# WHAT IS NEEDED
Could you output each line below exactly as it appears, excluding any pictures?

# DATASET SECTION
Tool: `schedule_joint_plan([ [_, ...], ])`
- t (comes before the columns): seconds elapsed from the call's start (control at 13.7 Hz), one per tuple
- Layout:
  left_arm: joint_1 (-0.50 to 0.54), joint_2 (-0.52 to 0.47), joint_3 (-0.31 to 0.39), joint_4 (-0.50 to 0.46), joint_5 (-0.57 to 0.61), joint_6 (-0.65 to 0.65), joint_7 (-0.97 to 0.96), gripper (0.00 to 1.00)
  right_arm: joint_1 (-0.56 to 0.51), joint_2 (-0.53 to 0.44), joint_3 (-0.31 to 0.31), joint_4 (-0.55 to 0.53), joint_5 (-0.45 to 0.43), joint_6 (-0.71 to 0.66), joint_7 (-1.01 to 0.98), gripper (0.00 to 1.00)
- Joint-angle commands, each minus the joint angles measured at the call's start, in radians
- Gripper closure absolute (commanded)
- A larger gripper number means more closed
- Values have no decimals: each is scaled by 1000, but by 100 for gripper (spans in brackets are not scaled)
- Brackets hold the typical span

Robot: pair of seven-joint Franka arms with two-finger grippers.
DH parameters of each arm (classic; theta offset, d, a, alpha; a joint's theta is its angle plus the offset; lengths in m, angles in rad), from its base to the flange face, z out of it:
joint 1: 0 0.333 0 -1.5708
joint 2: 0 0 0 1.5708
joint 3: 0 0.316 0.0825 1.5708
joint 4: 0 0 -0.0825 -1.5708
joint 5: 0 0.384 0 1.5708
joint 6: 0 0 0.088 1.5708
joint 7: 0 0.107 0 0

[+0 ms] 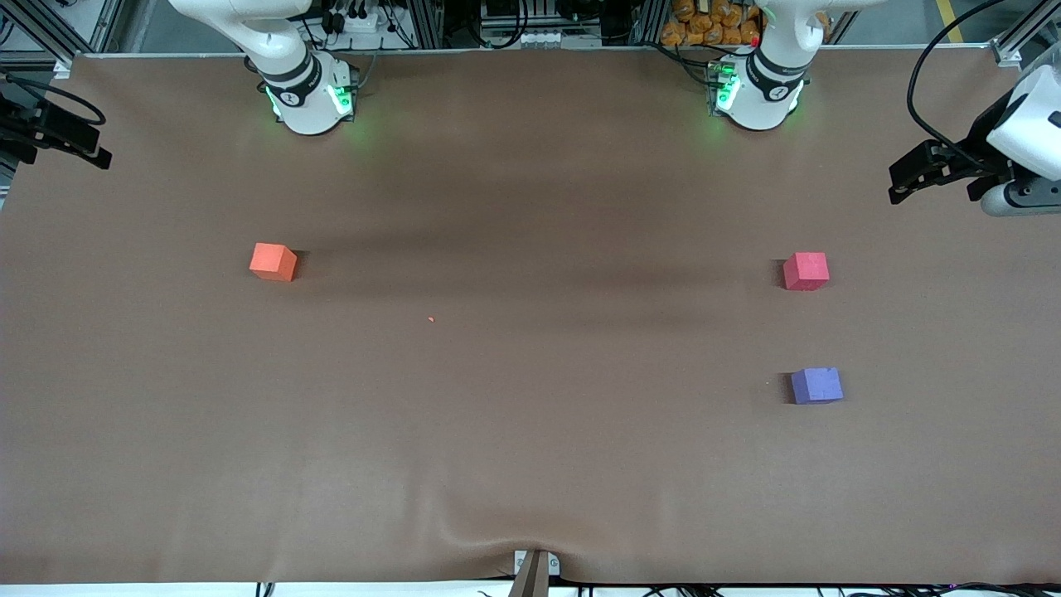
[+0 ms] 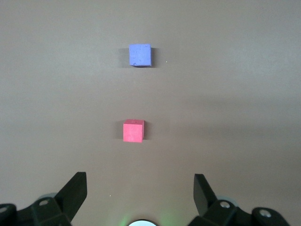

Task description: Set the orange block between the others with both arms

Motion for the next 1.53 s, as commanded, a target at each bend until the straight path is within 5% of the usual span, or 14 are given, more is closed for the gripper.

# RESULT BELOW
Tool: `schedule_joint_plan([ [_, ...], ])`
- t (comes before the columns): seconds elapsed from the call's start (control at 13.7 Hz), one per tuple
- Layout:
  left_arm: joint_1 (-0.50 to 0.54), joint_2 (-0.52 to 0.47), joint_3 (-0.31 to 0.39), joint_4 (-0.50 to 0.46), joint_5 (-0.57 to 0.61), joint_6 (-0.65 to 0.65), joint_7 (-0.97 to 0.96), gripper (0.00 to 1.00)
  right_arm: joint_1 (-0.56 to 0.51), joint_2 (-0.53 to 0.44), joint_3 (-0.31 to 0.31), joint_4 (-0.55 to 0.53), joint_5 (-0.45 to 0.43), joint_6 (-0.71 to 0.66), joint_7 (-1.01 to 0.98), gripper (0.00 to 1.00)
- Joint-angle commands, each minus the joint angles measured at the call's start, in radians
- Gripper closure absolute (commanded)
- A larger gripper number means more closed
- Values have no decimals: each is scaled by 1000, but by 100 for gripper (spans in brackets are not scaled)
- Brackets hold the typical span

Robot: pair of seven-joint Franka arms with two-finger grippers.
DH parameters of each arm (classic; theta offset, d, a, alpha; a joint's theta is its angle plus the offset; lengths in m, angles in rad), from its base to the flange face, z out of it:
joint 1: 0 0.333 0 -1.5708
joint 2: 0 0 0 1.5708
joint 3: 0 0.316 0.0825 1.5708
joint 4: 0 0 -0.0825 -1.5708
joint 5: 0 0.384 0 1.5708
joint 6: 0 0 0.088 1.5708
joint 7: 0 0.107 0 0

[+0 ms] 
[+0 ms] 

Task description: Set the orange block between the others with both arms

Motion for the next 1.53 s, as commanded, a target at each bend until the straight path is within 5% of the usual span, or 14 are given, more is closed for the gripper.

Work on this exercise has been finished.